Data extracts ::

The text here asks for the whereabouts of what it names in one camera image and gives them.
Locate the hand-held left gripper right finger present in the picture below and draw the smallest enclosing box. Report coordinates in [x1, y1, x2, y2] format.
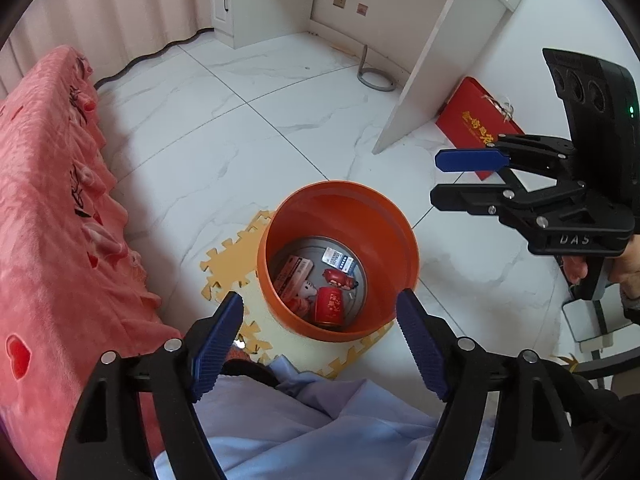
[396, 287, 598, 480]

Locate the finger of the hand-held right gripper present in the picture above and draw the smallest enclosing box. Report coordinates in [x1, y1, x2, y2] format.
[434, 135, 577, 174]
[430, 179, 588, 217]

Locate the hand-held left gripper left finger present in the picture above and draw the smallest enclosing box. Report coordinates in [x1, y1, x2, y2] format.
[58, 291, 246, 480]

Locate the red paper cup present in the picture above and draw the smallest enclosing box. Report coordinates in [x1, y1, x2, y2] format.
[314, 286, 348, 329]

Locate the red brown plush toy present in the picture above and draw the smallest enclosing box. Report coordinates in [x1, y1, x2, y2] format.
[322, 268, 357, 291]

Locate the white pink medicine box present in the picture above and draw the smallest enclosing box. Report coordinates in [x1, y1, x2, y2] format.
[276, 256, 315, 301]

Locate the blue white medicine box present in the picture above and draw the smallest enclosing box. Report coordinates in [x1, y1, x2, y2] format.
[321, 247, 355, 273]

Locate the orange plastic bin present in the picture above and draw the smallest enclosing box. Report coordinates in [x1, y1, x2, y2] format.
[257, 181, 420, 343]

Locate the person's right forearm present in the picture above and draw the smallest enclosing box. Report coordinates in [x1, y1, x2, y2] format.
[620, 290, 640, 322]

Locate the person's right hand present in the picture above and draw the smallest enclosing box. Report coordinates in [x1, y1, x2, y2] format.
[561, 240, 640, 307]

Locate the red gift bag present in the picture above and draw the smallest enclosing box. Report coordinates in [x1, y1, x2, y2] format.
[436, 76, 526, 181]

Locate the yellow foam puzzle mat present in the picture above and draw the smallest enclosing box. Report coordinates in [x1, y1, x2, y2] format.
[199, 210, 396, 378]

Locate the light blue clothing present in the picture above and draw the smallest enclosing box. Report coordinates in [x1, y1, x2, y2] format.
[152, 355, 501, 480]

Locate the white desk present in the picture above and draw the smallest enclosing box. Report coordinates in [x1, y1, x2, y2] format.
[310, 0, 541, 155]

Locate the white framed flat panel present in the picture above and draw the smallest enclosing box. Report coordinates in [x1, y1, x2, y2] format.
[562, 300, 640, 357]

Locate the pink heart printed blanket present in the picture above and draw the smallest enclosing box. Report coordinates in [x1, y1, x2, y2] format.
[0, 45, 183, 461]

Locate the pink pleated curtain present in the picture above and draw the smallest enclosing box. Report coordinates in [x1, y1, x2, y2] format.
[0, 0, 216, 92]

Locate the grey metal ring stand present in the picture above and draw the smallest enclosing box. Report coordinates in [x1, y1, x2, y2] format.
[357, 46, 396, 92]

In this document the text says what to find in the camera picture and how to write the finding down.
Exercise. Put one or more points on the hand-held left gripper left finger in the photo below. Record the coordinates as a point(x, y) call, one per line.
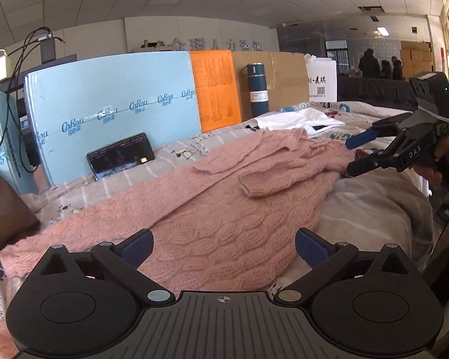
point(136, 248)

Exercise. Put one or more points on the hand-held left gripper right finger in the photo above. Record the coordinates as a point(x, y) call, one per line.
point(314, 248)

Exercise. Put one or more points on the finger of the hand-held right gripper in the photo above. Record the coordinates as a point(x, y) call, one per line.
point(363, 138)
point(370, 165)

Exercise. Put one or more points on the pink knitted sweater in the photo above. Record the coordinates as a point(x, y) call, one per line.
point(217, 224)

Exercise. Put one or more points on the person's right hand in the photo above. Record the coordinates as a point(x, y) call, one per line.
point(446, 146)

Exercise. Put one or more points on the black low partition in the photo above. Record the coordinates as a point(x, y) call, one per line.
point(374, 89)

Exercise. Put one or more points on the printed striped bedsheet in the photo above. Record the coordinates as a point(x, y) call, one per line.
point(108, 190)

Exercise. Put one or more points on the white paper bag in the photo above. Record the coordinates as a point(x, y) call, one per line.
point(321, 78)

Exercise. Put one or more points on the white garment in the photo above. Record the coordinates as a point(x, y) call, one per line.
point(288, 119)

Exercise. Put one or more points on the stack of cardboard boxes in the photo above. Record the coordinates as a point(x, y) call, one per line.
point(417, 58)

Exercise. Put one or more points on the black smartphone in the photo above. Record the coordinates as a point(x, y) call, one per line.
point(119, 155)

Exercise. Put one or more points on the brown cardboard sheet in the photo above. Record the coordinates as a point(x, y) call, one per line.
point(288, 78)

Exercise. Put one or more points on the ceiling light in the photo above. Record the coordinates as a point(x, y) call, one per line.
point(382, 30)

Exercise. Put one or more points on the dark blue thermos bottle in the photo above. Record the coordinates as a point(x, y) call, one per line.
point(258, 89)

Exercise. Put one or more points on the brown leather garment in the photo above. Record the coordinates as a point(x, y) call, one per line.
point(7, 213)

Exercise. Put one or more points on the orange board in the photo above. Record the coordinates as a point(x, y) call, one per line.
point(215, 89)

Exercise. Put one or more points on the light blue carton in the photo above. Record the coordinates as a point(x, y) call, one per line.
point(0, 138)
point(116, 93)

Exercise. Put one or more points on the hanging black power adapter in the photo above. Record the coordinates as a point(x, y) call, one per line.
point(28, 134)

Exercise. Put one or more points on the black plug adapter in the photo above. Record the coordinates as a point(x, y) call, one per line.
point(48, 48)

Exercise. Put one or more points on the white charger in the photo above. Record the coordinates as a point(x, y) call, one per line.
point(0, 68)

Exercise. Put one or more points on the wall lettering sign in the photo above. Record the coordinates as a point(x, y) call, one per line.
point(209, 45)

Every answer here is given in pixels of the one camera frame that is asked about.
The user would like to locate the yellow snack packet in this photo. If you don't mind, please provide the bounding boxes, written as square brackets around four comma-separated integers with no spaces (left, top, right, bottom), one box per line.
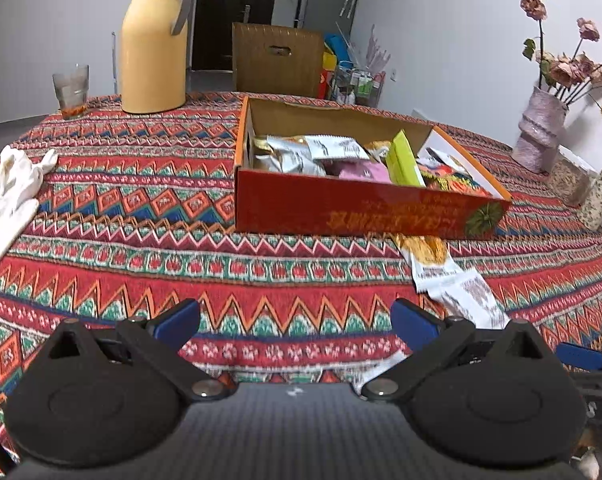
[366,140,394,163]

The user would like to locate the patterned tablecloth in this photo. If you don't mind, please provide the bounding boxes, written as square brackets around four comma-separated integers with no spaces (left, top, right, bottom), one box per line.
[0,91,602,480]

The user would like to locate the white snack packet brown print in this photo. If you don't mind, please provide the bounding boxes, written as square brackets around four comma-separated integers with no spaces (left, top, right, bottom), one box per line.
[433,267,512,330]

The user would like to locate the white glove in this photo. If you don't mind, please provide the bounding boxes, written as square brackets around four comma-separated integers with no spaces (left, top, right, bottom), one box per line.
[0,146,59,278]

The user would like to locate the wire storage cart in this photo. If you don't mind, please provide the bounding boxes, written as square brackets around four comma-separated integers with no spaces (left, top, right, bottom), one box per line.
[331,62,386,108]

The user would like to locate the pink ribbed vase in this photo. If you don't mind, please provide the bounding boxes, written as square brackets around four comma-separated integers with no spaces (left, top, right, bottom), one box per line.
[512,85,569,174]

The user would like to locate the yellow thermos jug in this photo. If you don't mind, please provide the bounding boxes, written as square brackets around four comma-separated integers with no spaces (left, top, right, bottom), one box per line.
[120,0,194,115]

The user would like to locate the purple snack packet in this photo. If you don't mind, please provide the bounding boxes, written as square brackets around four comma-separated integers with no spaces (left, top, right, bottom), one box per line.
[338,160,394,183]

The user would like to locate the dark entrance door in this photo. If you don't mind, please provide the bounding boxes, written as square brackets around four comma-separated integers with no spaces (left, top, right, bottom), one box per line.
[191,0,280,72]

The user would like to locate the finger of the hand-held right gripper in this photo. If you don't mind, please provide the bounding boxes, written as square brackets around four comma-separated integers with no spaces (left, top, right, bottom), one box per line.
[556,341,602,373]

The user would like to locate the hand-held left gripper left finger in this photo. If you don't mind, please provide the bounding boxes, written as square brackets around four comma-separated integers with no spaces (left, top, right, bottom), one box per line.
[46,298,232,402]

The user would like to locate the blue plastic board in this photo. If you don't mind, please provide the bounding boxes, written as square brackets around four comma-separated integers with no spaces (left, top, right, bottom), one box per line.
[323,34,354,68]

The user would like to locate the silver snack packet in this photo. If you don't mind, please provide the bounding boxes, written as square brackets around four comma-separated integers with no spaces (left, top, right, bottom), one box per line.
[255,136,328,177]

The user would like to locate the red snack packet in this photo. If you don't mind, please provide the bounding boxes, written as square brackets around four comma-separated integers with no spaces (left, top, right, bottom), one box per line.
[416,147,494,196]

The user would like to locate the orange cardboard box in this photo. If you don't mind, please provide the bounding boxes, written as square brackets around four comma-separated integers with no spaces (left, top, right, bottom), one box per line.
[233,94,512,241]

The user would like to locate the glass cup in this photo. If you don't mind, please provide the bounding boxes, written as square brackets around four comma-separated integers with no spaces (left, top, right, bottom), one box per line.
[52,64,90,121]

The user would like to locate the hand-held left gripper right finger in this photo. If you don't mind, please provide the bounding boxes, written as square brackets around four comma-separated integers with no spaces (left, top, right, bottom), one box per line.
[362,298,552,402]

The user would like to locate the large green snack packet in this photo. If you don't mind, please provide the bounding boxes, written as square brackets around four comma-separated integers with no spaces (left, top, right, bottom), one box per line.
[385,130,426,188]

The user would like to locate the white printed snack packet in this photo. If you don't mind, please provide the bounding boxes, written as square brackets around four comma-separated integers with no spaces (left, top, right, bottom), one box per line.
[305,135,372,162]

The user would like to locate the yellow cracker packet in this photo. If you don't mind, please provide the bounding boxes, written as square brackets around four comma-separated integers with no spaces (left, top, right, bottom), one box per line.
[395,234,464,293]

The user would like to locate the floral print vase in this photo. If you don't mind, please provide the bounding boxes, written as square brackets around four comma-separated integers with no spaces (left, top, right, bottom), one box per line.
[578,160,602,231]

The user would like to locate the dried pink flowers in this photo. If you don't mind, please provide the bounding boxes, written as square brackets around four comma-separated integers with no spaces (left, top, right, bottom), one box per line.
[521,0,602,106]

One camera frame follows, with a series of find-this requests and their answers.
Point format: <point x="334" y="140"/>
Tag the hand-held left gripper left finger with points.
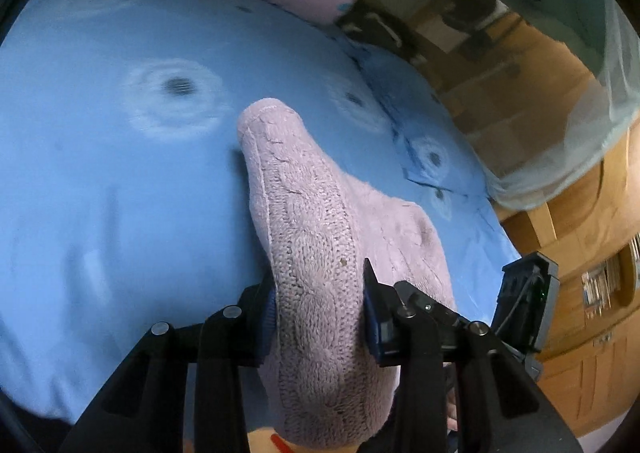
<point x="270" y="315"/>

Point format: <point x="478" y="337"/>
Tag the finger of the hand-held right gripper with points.
<point x="430" y="308"/>

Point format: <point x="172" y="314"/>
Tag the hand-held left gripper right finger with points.
<point x="372" y="328"/>

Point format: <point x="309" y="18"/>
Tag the pink knitted cardigan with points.
<point x="310" y="233"/>

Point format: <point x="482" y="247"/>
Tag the wooden cabinet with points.
<point x="590" y="358"/>

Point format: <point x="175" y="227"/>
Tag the pale mosquito net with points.
<point x="590" y="143"/>

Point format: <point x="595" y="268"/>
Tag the blue dandelion-print quilt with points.
<point x="100" y="183"/>

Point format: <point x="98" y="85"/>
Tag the dark patterned cloth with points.
<point x="380" y="33"/>

Exercise objective ::
Go through the entries above and count the lines containing the word "text"; give only that count.

Answer below ::
2